■ **Activity**: Search the data for "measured" and copy every matching line.

■ **Information provided**:

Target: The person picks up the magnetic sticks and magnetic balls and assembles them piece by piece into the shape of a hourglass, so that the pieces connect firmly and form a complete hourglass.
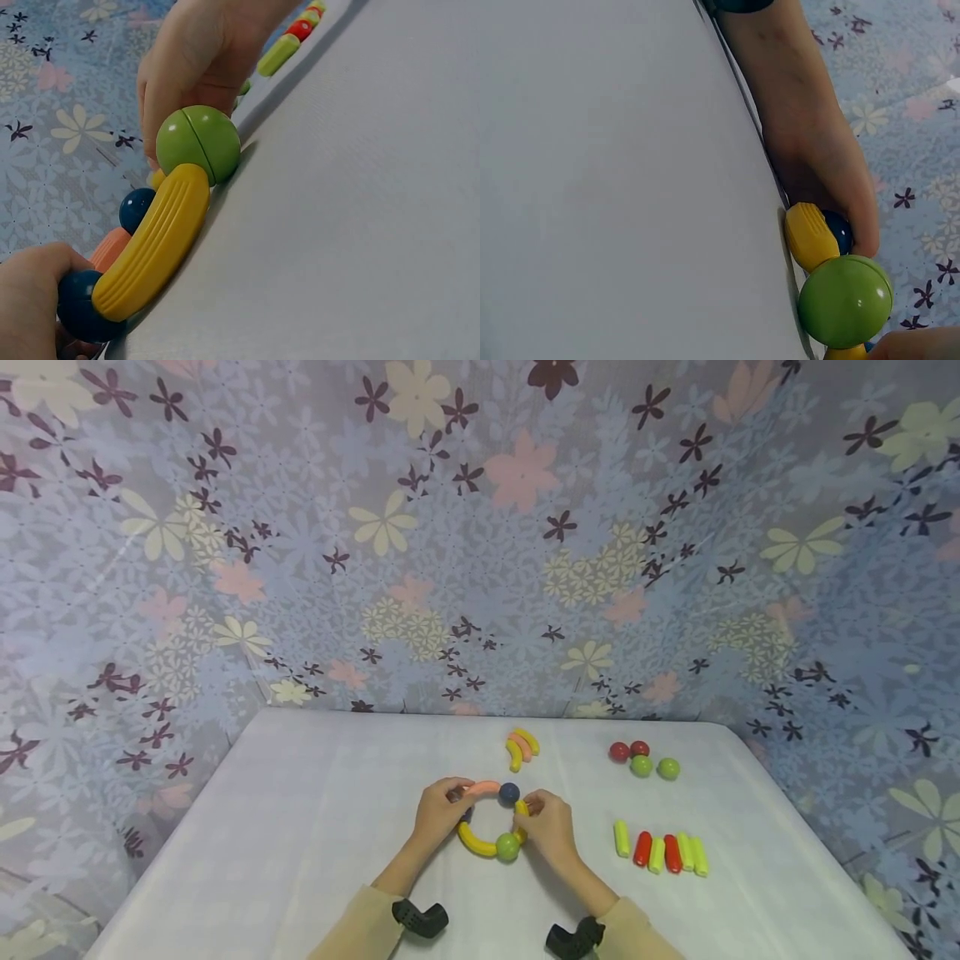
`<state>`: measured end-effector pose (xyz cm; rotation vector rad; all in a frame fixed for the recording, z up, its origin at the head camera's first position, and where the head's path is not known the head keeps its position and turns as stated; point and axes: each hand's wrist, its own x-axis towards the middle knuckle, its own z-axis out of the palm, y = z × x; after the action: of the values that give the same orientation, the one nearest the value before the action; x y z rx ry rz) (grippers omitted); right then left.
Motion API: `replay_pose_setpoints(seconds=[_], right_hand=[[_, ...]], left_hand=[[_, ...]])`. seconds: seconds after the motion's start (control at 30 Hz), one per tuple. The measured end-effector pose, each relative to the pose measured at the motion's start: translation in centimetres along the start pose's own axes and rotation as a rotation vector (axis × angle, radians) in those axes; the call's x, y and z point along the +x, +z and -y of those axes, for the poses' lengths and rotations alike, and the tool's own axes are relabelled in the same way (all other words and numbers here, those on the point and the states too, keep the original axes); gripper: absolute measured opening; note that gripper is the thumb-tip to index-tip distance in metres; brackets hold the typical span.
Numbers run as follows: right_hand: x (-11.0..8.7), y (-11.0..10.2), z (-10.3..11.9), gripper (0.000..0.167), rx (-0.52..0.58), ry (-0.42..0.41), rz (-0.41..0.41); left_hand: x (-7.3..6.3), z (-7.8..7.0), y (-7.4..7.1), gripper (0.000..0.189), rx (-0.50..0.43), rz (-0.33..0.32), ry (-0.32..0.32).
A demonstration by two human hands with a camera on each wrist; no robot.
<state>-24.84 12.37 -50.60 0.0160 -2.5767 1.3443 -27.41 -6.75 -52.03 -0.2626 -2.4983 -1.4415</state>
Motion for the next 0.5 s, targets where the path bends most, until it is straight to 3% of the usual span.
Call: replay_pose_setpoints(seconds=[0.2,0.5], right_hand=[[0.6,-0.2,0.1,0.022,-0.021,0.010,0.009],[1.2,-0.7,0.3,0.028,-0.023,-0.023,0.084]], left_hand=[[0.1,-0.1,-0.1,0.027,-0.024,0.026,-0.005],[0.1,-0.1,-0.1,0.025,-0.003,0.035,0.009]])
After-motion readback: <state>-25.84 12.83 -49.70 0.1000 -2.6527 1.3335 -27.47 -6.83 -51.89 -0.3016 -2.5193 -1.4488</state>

■ **Solution below**:
`<state>`: measured end-effector pose (xyz cm; rotation vector rad; all in a frame fixed for the recording, z up, its origin at the head camera's first position, and where the head's path is not known the head keeps its position and turns as stated; point and axes: each hand's wrist, its own x-axis towards the middle knuckle, its own z-axis out of the palm, y = z × x; after the action: of the values that give the same orientation, the one nearest the value before the action; x y z rx ry rz) (grippers omitted); right then left.
Motion API: `replay_pose_setpoints(seconds=[_], right_hand=[[_, ...]], left_hand=[[_, ...]])`. seconds: seconds after the motion's start (control at 30 Hz), one per tuple. The measured end-effector pose, each relative to the pose measured at the motion's start: translation in centimetres along the start pose's own axes and rotation as a rotation vector (axis × angle, radians) in those axes; the call's x, y and z point along the +x, +z and -y of those axes, for the poses' lengths and rotations alike, and the tool's own axes are relabelled in the same way (all other words and numbers here, those on the point and the states too, keep the original axes); gripper: absolute measured opening; note that gripper is the thumb-tip to index-tip distance in metres; brackets hold the typical span.

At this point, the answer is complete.